The problem: Reproduce exactly the lines from the line containing "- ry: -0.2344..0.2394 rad" through the last line of the listing, and no others.

Collected data:
▬▬▬▬▬▬

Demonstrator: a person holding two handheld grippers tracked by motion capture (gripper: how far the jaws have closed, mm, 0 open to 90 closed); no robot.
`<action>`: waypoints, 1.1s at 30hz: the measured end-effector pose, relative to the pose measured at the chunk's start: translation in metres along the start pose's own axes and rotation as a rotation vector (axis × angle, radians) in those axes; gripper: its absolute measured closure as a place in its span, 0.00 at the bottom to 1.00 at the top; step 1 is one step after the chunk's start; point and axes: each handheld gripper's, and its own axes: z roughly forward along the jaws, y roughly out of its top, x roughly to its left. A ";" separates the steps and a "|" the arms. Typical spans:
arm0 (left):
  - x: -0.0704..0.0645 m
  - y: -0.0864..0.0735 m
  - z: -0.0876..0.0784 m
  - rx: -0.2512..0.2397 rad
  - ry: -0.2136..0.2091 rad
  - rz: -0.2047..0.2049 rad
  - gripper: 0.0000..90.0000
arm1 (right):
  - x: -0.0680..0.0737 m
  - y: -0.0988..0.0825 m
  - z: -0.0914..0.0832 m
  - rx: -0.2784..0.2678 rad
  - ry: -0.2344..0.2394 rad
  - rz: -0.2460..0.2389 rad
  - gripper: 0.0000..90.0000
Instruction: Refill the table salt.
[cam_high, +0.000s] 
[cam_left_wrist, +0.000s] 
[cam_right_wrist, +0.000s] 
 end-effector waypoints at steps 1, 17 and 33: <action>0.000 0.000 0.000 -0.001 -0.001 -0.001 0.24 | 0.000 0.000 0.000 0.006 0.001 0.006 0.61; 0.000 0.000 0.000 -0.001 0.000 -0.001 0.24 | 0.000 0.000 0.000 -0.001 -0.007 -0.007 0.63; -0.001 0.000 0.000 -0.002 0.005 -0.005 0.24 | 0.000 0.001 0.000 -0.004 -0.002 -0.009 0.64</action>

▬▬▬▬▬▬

Solution to the exercise:
  - ry: -0.2344..0.2394 rad
  - rz: -0.2460..0.2389 rad
  - gripper: 0.0000..90.0000
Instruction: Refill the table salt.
[cam_high, +0.000s] 
[cam_left_wrist, +0.000s] 
[cam_right_wrist, +0.000s] 
 end-effector waypoints at steps 1, 17 and 33: <action>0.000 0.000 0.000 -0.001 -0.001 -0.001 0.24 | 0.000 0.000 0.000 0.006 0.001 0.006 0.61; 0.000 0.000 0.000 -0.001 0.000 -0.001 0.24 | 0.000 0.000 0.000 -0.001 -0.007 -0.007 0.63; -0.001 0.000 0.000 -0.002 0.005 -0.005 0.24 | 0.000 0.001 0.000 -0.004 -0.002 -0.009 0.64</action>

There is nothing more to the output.